What is being asked →
This exercise calls for every line of the listing below that contains the word "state".

Material provided →
━━━━
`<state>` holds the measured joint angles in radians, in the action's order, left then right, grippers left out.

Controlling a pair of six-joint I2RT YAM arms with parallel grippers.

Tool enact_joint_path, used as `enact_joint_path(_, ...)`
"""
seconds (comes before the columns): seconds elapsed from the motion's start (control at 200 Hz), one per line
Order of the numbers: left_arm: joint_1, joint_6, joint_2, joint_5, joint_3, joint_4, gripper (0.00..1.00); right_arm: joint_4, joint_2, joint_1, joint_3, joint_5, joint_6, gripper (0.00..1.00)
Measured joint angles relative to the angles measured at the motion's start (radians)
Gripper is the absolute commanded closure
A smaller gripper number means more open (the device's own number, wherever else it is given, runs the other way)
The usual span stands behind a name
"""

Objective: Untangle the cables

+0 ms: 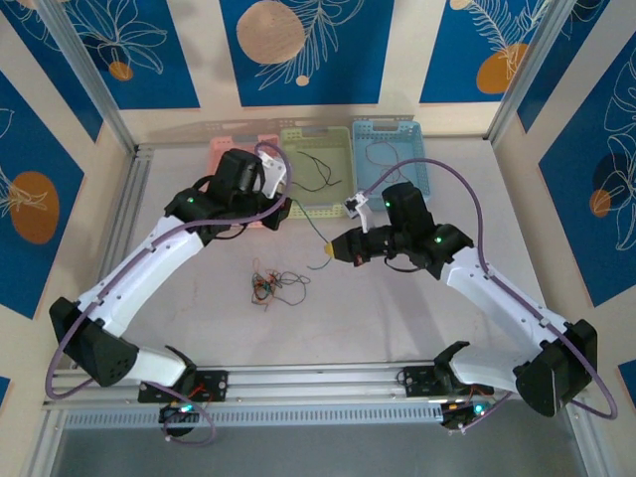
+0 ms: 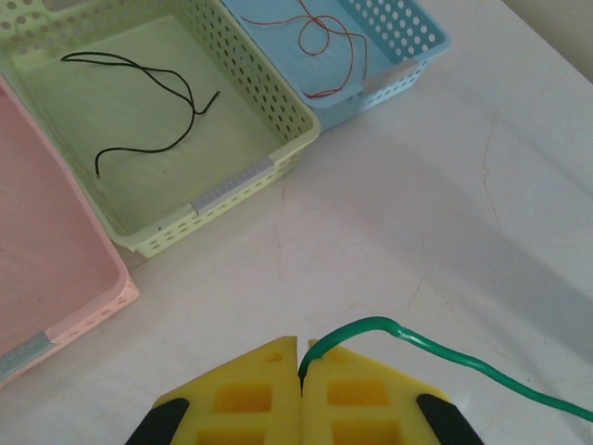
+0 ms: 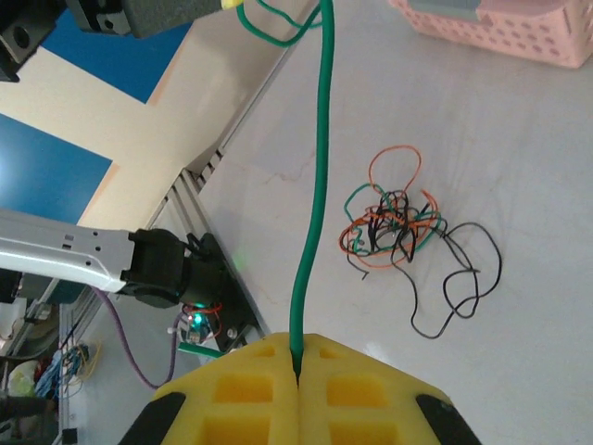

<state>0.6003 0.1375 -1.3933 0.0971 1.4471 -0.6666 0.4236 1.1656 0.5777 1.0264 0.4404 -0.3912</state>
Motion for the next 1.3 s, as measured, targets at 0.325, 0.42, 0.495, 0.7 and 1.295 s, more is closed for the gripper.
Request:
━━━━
Completed exercise →
`<state>` holds the measured joint angles in radians, in the action's order, left then right, grippers left out.
<state>0.6003 0.1375 -1.3933 0.0971 1.4471 -0.6666 0.4236 1.1656 0.5777 1.0264 0.4404 -0.3912</state>

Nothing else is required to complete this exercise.